社長、それは忘れて下さい!?
立ったまま抱きしめられていたが、何度か肩をしゃくり上げると、離れた龍悟に優しく手を引かれた。誘われるがままその手に身を任せると、ソファの上にそっと座らされた。隣に腰掛けた龍悟の腕に頭を抱えられると、腰を落ち着けて安心したせいか、再び涙が溢れてきた。
その間、自分が何を言ったのか、それとも何も言わずにただ泣いていたのかも、わからない。気が済むまで腕やら胸やらを貸してくれた龍悟の温度を感じていると、不思議と気持ちが落ち着いてくる。

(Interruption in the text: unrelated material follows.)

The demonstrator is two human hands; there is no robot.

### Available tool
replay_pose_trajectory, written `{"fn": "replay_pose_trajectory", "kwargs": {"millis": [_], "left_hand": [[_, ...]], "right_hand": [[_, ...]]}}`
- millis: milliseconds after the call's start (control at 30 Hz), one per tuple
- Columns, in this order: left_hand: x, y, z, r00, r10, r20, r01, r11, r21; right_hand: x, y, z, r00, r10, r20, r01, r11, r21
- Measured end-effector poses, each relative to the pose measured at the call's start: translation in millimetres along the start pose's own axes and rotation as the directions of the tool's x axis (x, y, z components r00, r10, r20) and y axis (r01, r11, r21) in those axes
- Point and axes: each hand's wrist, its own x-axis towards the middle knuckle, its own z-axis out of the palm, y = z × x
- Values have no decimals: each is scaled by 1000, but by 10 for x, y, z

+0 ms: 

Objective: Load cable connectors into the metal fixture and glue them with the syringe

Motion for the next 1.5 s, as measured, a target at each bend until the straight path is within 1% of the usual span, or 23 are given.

しばらくそうしていると、そのうち涙が引っ込み、徐々に思考が復活してきた。
すんっ、と鼻を鳴らす。
涙は出たが鼻水は大丈夫だと思ったのに、無意識に啜り上げる行動に気付くと、鼻水も出ているのかと焦った。ほぼ同時に涼花の様子に気付いた龍悟が、ローテーブルの上に置いてあったボックスからティッシュペーパーを引き抜いて涼花の顔に押し当ててきた。
気恥ずかしい心地のまま、少し顔を背けて鼻をかむ。
「落ち着いたか?」
鼻をかみ終わると、龍悟が顔を覗き込んで訊ねてきた。もともと美人ではないのに、泣いた後ならより一層不細工な顔をしているだろうから、見ないで欲しいのに。

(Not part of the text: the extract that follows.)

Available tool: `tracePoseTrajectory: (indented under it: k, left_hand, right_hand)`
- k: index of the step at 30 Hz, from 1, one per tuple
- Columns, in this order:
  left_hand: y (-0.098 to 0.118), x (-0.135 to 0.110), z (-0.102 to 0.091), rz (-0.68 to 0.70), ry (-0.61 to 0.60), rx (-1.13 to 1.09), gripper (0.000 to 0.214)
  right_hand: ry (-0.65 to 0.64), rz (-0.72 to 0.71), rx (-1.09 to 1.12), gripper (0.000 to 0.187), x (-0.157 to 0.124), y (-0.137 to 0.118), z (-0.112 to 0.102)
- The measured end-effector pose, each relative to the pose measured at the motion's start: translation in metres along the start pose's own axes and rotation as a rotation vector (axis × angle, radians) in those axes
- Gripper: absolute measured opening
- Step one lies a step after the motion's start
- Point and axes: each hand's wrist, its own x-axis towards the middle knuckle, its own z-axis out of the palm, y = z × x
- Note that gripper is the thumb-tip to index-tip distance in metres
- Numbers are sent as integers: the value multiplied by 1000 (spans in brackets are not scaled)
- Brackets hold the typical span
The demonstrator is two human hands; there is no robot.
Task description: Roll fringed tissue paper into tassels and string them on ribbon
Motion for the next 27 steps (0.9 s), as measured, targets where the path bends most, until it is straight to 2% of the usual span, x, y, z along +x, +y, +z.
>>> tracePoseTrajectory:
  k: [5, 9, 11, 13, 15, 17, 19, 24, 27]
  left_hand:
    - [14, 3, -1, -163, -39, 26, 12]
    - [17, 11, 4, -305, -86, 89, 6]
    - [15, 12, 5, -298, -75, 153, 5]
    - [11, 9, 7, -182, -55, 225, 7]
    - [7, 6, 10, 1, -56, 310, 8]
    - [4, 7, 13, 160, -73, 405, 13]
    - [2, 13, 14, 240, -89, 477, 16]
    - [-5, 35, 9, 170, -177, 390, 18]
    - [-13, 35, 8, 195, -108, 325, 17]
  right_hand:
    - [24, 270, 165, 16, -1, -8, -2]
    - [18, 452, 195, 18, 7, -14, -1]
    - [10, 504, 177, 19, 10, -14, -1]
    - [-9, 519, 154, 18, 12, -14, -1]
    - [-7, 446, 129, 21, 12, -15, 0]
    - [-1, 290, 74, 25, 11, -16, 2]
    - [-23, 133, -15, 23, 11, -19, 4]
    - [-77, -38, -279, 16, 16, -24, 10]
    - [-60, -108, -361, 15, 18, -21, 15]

申し訳ない気持ちで頷くと、龍悟がふっと笑顔になった。
「大丈夫だ。俺は忘れないから」
「……それ、フラグですよ。次、忘れる前触れだと思います」
「おい、どんな種類の予言なんだ、それは」
龍悟の教育と旭の助言のおかげで最近少しだけ言えるようになってきた冗談を口走ると、龍悟が頭を抱えて『勘弁してくれ』と呟いた。気恥ずかしさを誤魔化すための拙い冗談にもちゃんと笑ってくれたので、涼花も笑い返すことが出来る。
「相当、残念な奴だな。お前の『元』彼氏は」
涙も鼻水も引っ込んだ頃、龍悟がそんな言葉を呟いた。一つのワードだけやけに強調したのは、涼花に現状を思い出させるためだろうか。現在の恋人は自分で、その事を忘れてもらっては困る、と言い含められる。
けれど怒っているわけではなく、むしろ勝ち誇ったように鼻を鳴らされた。
「俺は愛されてるからな。仮に忘れたとしても涼花にちゃんと教えてもらえる」
誰に向かって勝ち誇っているのだと思ったが、口にはしない。それより突然出てきた次の言葉があまりに恥ずかしすぎて、納得して聞き入っている場合ではないと気が付く。